This will be handed you by his Ex Gov. Morgan--
2 Please oblige your friends in this City by giving all the assistance you with propriety can, to Gov. Morgan in the securing speakers for a monster meeting of the Union Lincoln Campaign Club of this City

2 Edwin D. Morgan

This meeting ought to be held March 30th instant It will not be held or until speakers are secured We are 6000 strong although formed but five weeks

Mrs Spencer & myself remember with pleasure our interview of an entire evening with you at the Soldiers Home last October when we were introduced to you by Surveyor Andrews3

3 Rufus F. Andrews, surveyor of the port of New York.

We shall poll at the next election in this City 35000 Union votes--

1000 to day cannot be drummed up opposed to your re-nomination


Charles S Spencer

President Lincoln Campaign

Club of City of New York

[Endorsed on Envelope by Lincoln:]


Document: John W. Todd to Abraham Lincoln, March 21, 18641

1 Capt. John W. Todd of Kentucky was an officer in the Ordnance Bureau.

Washington City D C

March 21st 1864

Dear Sir

Permit me to express to you my deep and heartfelt thanks for revokeing the order dismissing me from the service of the U- States

2 See Henry Grider, et al. to Lincoln, April 1, 1864.
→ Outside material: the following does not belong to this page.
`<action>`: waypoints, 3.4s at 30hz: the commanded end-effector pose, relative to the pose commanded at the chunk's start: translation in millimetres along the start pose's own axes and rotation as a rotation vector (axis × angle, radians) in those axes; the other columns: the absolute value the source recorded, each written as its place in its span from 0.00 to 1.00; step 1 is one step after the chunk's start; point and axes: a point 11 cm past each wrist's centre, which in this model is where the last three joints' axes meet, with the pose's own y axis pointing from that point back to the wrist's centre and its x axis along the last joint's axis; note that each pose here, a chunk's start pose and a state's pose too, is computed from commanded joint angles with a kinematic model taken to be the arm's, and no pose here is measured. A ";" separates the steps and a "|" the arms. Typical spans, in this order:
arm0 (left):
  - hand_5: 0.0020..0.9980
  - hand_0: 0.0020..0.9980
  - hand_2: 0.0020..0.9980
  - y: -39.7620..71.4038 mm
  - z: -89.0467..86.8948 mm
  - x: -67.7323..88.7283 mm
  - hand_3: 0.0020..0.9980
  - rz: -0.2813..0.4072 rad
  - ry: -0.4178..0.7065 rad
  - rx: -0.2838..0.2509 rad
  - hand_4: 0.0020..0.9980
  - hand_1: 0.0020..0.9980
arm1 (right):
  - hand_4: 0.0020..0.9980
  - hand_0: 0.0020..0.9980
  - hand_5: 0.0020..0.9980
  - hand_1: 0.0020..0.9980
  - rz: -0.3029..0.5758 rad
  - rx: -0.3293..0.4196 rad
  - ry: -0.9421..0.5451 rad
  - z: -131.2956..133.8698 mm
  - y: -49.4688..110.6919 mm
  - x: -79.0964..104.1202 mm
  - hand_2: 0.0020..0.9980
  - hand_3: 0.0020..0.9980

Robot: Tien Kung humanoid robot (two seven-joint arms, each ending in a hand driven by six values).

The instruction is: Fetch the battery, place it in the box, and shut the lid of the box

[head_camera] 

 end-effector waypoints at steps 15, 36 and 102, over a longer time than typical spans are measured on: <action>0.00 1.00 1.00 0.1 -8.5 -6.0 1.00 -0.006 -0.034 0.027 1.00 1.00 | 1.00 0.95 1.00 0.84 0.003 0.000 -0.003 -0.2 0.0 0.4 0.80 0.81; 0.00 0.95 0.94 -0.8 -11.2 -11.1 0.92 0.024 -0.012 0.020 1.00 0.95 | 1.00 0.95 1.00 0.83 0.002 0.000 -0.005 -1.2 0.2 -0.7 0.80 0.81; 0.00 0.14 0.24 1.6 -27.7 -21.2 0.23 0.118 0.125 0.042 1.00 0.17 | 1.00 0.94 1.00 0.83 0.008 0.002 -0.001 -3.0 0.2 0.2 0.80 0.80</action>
Death itself would be preferable to the feeling of deep humiliation that I have endured for the last few months

Nothing on my part shall ever cause you to regret what you have done

With the most sincere respect and genuine gratitude

I am Most Fathfully

Your ob Ser

John W. Todd

Document: Joseph A. Wright to Abraham Lincoln, March 21, 1864 [With Endorsement by Lincoln]1

1 Nothing more is known of the plan presented by Mr. Burbidge.

No 4 Bond St

March 21st 1864

Dear Sir,

This will be handed you by my brother in law Mr. Burbidge of Bourbon County, Kentucky, a most devoted, loyal citizen, & a great friend of yours.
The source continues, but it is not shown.